Dracula 2000 mit Gerard Butler sollte zum Millennium eine frische sexualisierte Version des Blutsaugers bieten doch scheiterte dabei gnadenlos. Das sind nur einige Beispiele die die Vielfalt aufzeigen sollen, doch frischen Wind gab es leider recht selten. Das Potenzial ist jedoch locker da. Im Jahr 2013 erschien Afflicted. Ein Low Budget Film der von zwei jungen Leuten gemacht wurde, während einer Europa-Reise, die gleichzeitig Regie führen, das Drehbuch geschrieben haben und die Hauptrollen spielen. Afflicted bildet da also ein richtiges Herzblut-Projekt, welches mit bedingten Mitteln wirklich jede Menge herausholt und frischen Wind in das Vampir-Genre bringt.
Die beiden Freunde Derek und Clif genießen die Auszeit in Europa und verbringen Zeit in Italien. Der Urlaub nimmt jedoch eine merkwürdige Wendung als Derek nach einer wilden Nacht mit einer Frau mit Bisswunden aufwacht. Die Geschichte ist nicht sonderlich innovativ, aber wie sicher das Regieduo hier mit verschiedenen Versatzstücken des Horrorgenres umgeht ist so stilsicher, wie es einst Sam Raimi mit seinem Debüt Tanz der Teufel geschafft hat.
Realisiert wurde Afflicted mit gerade einmal 318.000$. Ein Budget, das nicht mal den Bruchteil von kostengünstigen Blumhouse Produktionen abdeckt. Was zu Beginn noch abschreckend wirkt, entfaltet sich aber als ein absolutes Unikat.

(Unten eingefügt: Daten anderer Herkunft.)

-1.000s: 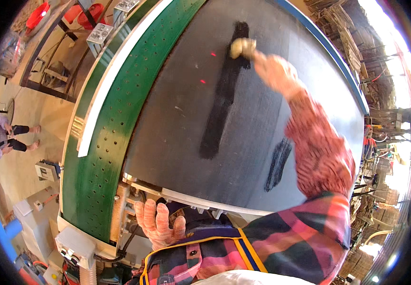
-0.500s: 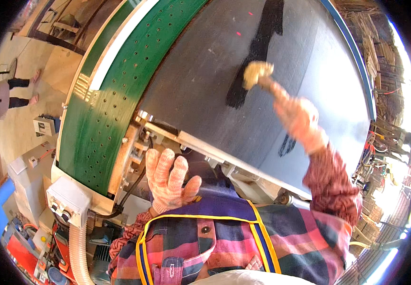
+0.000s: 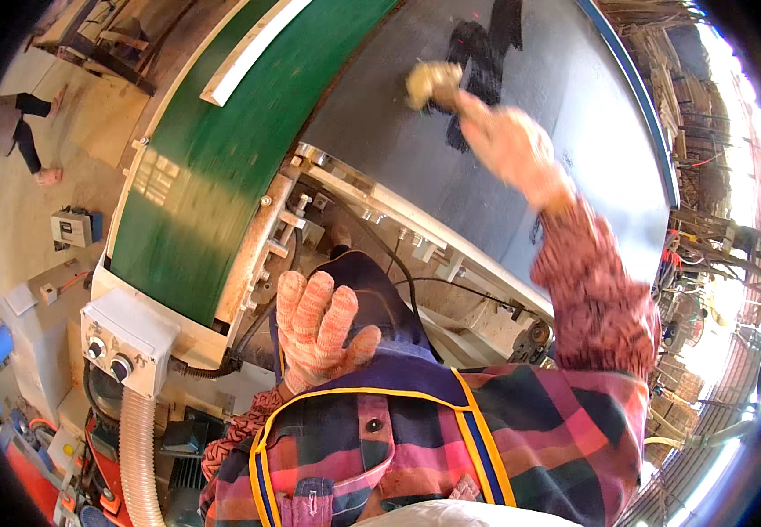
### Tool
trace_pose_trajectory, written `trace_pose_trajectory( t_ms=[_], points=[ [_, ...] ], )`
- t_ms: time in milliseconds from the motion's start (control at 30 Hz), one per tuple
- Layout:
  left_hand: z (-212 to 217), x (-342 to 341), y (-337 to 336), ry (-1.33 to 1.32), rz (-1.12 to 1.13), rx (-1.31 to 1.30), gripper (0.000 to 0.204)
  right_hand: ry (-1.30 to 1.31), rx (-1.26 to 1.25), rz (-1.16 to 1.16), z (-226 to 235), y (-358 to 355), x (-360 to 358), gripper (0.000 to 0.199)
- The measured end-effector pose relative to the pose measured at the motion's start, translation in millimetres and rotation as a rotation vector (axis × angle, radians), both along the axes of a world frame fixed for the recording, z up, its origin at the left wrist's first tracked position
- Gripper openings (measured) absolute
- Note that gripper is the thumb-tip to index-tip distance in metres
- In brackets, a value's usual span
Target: The person cleans a large industrial machine using a brush and a dark liquid. They scrub a green conveyor belt and a large black curved surface, then dip the brush into a container of liquid to apply it to a row of metal rollers on the machine.
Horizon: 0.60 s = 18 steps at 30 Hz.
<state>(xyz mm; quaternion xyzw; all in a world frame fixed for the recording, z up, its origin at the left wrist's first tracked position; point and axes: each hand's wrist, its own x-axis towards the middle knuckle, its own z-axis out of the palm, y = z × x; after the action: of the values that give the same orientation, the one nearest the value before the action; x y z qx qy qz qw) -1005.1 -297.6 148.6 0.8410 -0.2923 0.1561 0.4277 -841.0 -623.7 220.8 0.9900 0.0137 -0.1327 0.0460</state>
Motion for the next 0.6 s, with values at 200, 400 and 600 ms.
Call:
trace_pose_trajectory(
  t_ms=[200,400,600],
  points=[
    [-3,-27,39,-0.034,-0.002,0.028,0.07,-0.012,-0.035,-0.073,-7,23,0,0.047],
    [-2,-39,42,-0.038,0.026,0.011,0.07,0.049,-0.109,-0.119,9,42,23,0.037],
    [2,-46,48,-0.02,0.093,0.061,0.064,0.064,-0.053,-0.008,-1,39,-13,0.041]
  ],
)
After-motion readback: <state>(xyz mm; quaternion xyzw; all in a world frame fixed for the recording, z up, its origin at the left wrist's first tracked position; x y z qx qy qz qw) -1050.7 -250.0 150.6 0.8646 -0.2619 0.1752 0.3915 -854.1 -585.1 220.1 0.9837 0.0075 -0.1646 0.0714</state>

Afflicted ist ein bockstarker Horrorfilm, der sich in Body-Horror genau so saftig suhlt, wie im pulstreibenden Found Footage Horror. Selbst Anleihen zum Actionfilm sind spürbar. Scheinbar schwerelos schwebt die Kamera durch Räume, verfolgt den Protagonisten auf seiner Flucht und wird vollendet mit einer intensiven Stuntarbeit.
Doch nicht nur als Showcase für motivierte Indiefilmer eignet sich Afflicted. Auch als reinrassiger Horrorfilm taugt er allemal. Sei es in anziehenden Spannungsszenen, äußerst wirkungsvollen Jump-Scares oder deftigem Body Horror. Ich könnte jetzt weiterhin in repetitiven Phrasen ausarten und nichts sagen. Ich lasse es und verweise auf die Bluray Veröffentlichung die es von Sony Pictures bereits vor 6 Jahren gegeben hat. Selbst Verachter des Found Footage Genres sollten ihre Barrieren über Bord werfen um diesen Rausch zu sehen.

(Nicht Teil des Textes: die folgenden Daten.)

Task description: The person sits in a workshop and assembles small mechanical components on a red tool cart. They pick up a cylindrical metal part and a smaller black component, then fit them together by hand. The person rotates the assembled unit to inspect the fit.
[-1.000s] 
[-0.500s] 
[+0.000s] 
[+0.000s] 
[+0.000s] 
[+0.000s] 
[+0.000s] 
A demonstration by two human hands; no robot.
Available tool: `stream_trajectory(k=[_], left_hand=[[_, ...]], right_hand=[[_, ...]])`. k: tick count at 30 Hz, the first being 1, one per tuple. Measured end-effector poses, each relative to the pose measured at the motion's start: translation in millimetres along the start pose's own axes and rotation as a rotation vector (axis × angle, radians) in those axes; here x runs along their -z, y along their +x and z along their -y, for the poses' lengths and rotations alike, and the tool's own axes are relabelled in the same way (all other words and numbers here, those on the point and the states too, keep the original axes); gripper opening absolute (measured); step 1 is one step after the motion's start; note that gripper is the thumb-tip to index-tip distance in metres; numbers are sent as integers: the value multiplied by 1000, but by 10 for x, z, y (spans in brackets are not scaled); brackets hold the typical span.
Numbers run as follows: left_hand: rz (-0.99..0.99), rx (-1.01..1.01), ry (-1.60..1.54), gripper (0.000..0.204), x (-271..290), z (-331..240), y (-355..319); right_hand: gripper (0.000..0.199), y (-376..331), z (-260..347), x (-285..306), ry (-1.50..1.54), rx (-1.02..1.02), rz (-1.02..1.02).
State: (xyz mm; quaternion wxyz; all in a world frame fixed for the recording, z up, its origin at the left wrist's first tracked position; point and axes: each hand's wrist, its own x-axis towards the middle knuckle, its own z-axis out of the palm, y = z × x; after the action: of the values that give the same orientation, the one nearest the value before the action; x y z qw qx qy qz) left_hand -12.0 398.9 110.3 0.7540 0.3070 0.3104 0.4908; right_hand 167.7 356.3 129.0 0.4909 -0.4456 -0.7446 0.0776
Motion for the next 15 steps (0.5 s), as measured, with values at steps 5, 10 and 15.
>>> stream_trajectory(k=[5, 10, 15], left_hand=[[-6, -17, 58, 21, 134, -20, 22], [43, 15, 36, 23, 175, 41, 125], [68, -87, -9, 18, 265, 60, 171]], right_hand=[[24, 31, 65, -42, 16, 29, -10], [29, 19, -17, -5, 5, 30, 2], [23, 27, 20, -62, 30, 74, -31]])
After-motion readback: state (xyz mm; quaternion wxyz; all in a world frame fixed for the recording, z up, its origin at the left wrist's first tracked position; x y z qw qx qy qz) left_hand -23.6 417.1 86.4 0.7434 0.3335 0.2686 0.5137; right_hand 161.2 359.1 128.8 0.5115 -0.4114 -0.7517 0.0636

Empfehlenswert für Halloween weil: Afflicted stilsicher Body Horror, Action und Thriller mischt, dem Vampirismus auf neue Weise begegnet und mit einem satten Sounddesign und tollem Soundtrack von Unalaska punkten kann. Enthusiasten des kinetischen Actionfilms kommen genau so gut auf ihre Kosten wie Jump-Scare Fans oder Liebhaber der Fliege von Cronenberg. Schade, dass man von den beiden Filmemacher seitdem nichts mehr gehört hat.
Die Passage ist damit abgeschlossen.